Recientemente fui al primer teatro de mi vida. El primero al que mis abuelos me llevaron de la mano, para que quedara perdidamente enamorada. Allí descubrí esa mágica sensación de estar a oscuras, viendo a personas en un escenario, tan cerca, pero sin poder hablar, prestándole atención total a lo que decían, a lo que cantaban, a lo que hacían. Cuando se es pequeño, todo parece magnánimo, y el teatro no ha dejado de serlo para mí.
He vuelto en otras ocasiones a la sala Hubert de Blanck en el Vedado habanero, pero en esta oportunidad llevé de la mano a Luciana, con sus siete años y su franca avidez de soñar. Le anuncié una obra con títeres, con canciones, con princesas y castillos, tal y como se promocionaba en las redes sociales de la sala. Y con puntualidad excelsa, la puerta se abrió y la avalancha de niños subió las escaleras hasta la sala grande, a acomodarse en sus azules butacas.
Un unipersonal a cargo del actor Leonel Vázquez, del grupo Barco Antillano, bajo la dirección general de Julio Cordero, fue la propuesta, en la que se versionaban tres cuentos del titiritero, poeta y narrador argentino Javier Villafañe. A golpe de guitarra, cual juglar de épocas pasadas, y con fina intrepidez, Vázquez contagiaba con melodías y se desplazaba en escena, intercambiando personajes de mano en mano, apelando a la ingenuidad de su público.
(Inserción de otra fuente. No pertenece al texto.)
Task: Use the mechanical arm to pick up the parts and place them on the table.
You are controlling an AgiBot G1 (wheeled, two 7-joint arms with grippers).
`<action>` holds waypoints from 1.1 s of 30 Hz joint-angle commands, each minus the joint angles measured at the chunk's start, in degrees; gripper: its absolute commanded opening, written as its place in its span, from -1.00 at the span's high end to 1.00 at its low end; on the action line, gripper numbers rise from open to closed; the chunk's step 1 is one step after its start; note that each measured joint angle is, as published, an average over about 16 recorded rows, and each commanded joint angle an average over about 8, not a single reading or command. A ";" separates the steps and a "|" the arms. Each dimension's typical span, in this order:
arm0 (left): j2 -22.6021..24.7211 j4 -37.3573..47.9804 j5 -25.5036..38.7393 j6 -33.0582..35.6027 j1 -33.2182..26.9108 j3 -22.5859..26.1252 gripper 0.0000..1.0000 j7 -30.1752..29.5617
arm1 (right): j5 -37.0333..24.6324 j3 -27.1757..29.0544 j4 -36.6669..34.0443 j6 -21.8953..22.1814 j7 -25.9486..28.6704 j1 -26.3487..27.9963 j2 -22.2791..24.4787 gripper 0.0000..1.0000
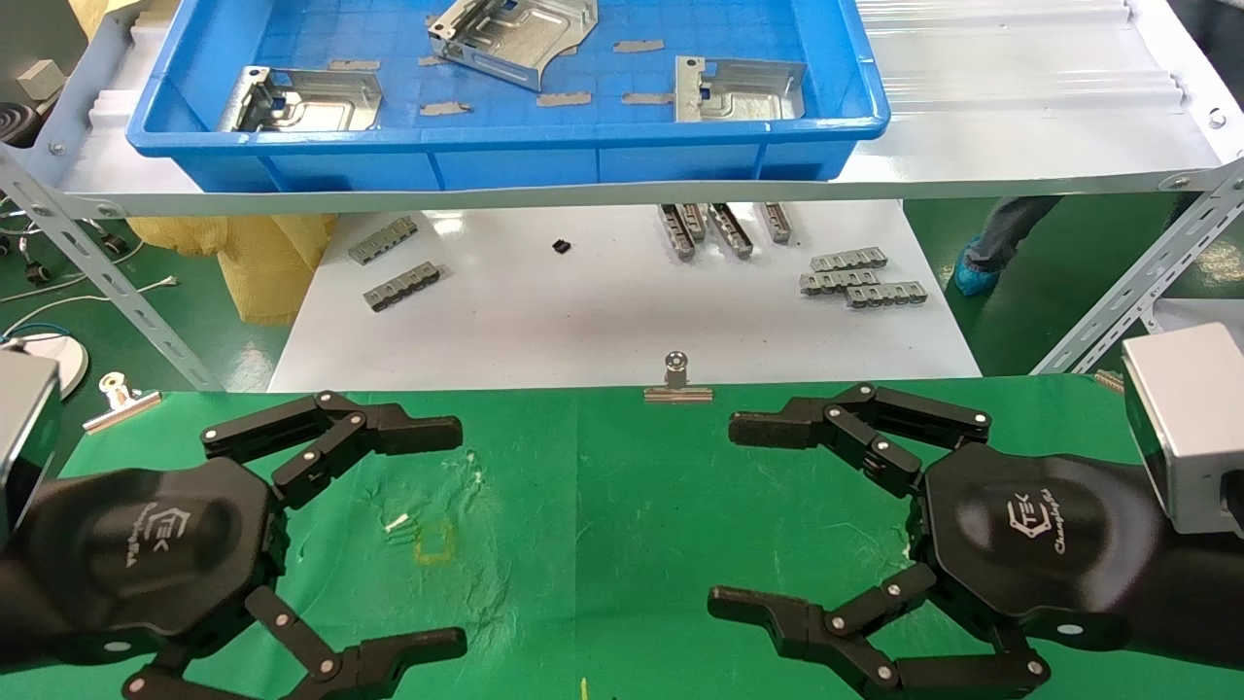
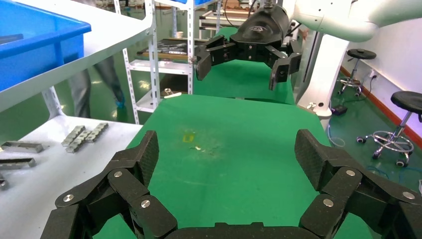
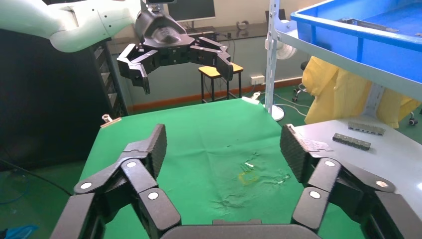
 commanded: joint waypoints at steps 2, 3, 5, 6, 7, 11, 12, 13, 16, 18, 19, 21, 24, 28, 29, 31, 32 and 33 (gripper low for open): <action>0.00 0.00 0.00 0.00 0.00 0.00 -1.00 0.00 | 0.00 0.00 0.00 0.00 0.00 0.00 0.00 1.00; 0.00 0.00 0.00 0.00 0.00 0.00 -1.00 0.00 | 0.00 0.00 0.00 0.00 0.00 0.00 0.00 1.00; 0.00 0.00 0.00 0.00 0.00 0.00 -1.00 0.00 | 0.00 0.00 0.00 0.00 0.00 0.00 0.00 1.00; 0.00 0.00 0.00 0.00 0.00 0.00 -1.00 0.00 | 0.00 0.00 0.00 0.00 0.00 0.00 0.00 1.00; 0.00 0.00 0.00 0.00 0.00 0.00 -1.00 0.00 | 0.00 0.00 0.00 0.00 0.00 0.00 0.00 1.00; 0.00 0.00 0.00 0.00 0.00 0.00 -1.00 0.00 | 0.00 0.00 0.00 0.00 0.00 0.00 0.00 1.00; 0.00 0.00 0.00 0.00 0.00 0.00 -1.00 0.00 | 0.00 0.00 0.00 0.00 0.00 0.00 0.00 1.00; 0.00 0.00 0.00 0.00 0.00 0.00 -1.00 0.00 | 0.00 0.00 0.00 0.00 0.00 0.00 0.00 1.00; 0.00 0.00 0.00 0.00 0.00 0.00 -1.00 0.00 | 0.00 0.00 0.00 0.00 0.00 0.00 0.00 1.00; 0.00 0.00 0.00 0.00 0.00 0.00 -1.00 0.00 | 0.00 0.00 0.00 0.00 0.00 0.00 0.00 1.00; -0.01 -0.02 0.00 0.00 0.01 0.00 -1.00 0.00 | 0.00 0.00 0.00 0.00 0.00 0.00 0.00 1.00; -0.01 -0.01 0.00 -0.01 0.01 -0.01 -1.00 0.00 | 0.00 0.00 0.00 0.00 0.00 0.00 0.00 1.00; -0.04 -0.05 0.16 -0.14 -0.18 0.00 -1.00 -0.05 | 0.00 0.00 0.00 0.00 0.00 0.00 0.00 1.00; 0.22 0.06 1.52 -1.07 -2.38 0.58 -1.00 -1.75 | 0.00 0.00 0.00 0.00 0.00 0.00 0.00 1.00; 0.49 0.26 2.15 -1.52 -3.53 0.85 -1.00 -2.48 | 0.00 0.00 0.00 0.00 0.00 0.00 0.00 1.00; 1.43 1.15 3.78 -2.58 -6.59 1.59 -1.00 -4.21 | 0.00 0.00 -0.01 0.00 0.00 0.00 0.00 1.00; 2.14 1.87 4.81 -3.15 -8.51 2.07 -1.00 -5.10 | 0.00 0.00 -0.01 0.00 0.00 0.00 0.00 1.00; 2.99 2.80 5.96 -3.70 -10.61 2.60 -1.00 -5.88 | 0.00 0.00 -0.01 0.00 0.00 0.00 0.00 1.00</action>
¿Los niños? Absortos algunos, intentando descifrar el misterio del rapto de la princesa. Luciana entusiasmada, sin perderse cada detalle. La mayoría, repitiendo los parlamentos y cantando las canciones, cual público que asiste a la misma función porque quiere revivir sus emociones.
Justamente eso fue lo que más llamó mi atención. En una época en la que los teléfonos celulares, las computadoras, las tablets, los Nintendo y cualquier otro artefacto se roba la atención de niños y adolescentes, allí había una gran cantidad de espectadores en calidad de «repitentes», disfrutando del arte en vivo, de la cultura a pulso, de la fantasía más infantil.
Ninguno perdió el interés, aun cuando conociera al dedillo el guion. Todos aplaudieron, rieron, respondieron preguntas y subieron al escenario a tomarse fotos con el actor y sus títeres al final, como muestra de complacencia total.
Reafirmé entonces que cuando se trabaja para los pequeños con la genialidad propia de quien desea dejar en ellos una huella profunda, el resultado es impresionante. Estoy segura de que los presentes en estas funciones enriquecieron su vocabulario, disfrutaron de la creatividad
compartida y aprendieron valores imprescindibles como la lealtad, la honestidad, la valentía y el desinterés. Regresarán a la sala el próximo fin de semana y buscarán vivencias inolvidables que, ya usted ve, en tiempos como estos, pueden hallarse fuera de videojuegos y pantallas esclavizantes.
Recordé al salir a la pedagoga María Montessori, quien escribió: «Siembra en los niños ideas buenas, aunque no las entiendan, los años se encargarán de descifrarlas en su entendimiento y de hacerlas crecer en su corazón».
Propiciemos esas grandes oportunidades para niños y adolescentes. La cosecha después de sembrar, será abundante. No es necesario engrosar presupuestos ni esperar por este o aquel recurso. Con lo que tengamos a la mano y, sobre todo, con el deseo de llegarles a lo más hondo de su sensibilidad y conciencia, podremos lograrlo. Se merecen lo mejor, es cierto, pero ante cualquier carencia, espabilemos la inventiva y ofrezcámosles contenidos valiosos que marquen sus vidas para siempre.
Construyamos futuro en cada pedacito del presente. Cada idea que les dejemos, no quedará suelta. Sabrán qué hacer con ellas. ¿Acaso no había niños en el teatro que revivían la experiencia? Eso dice mucho.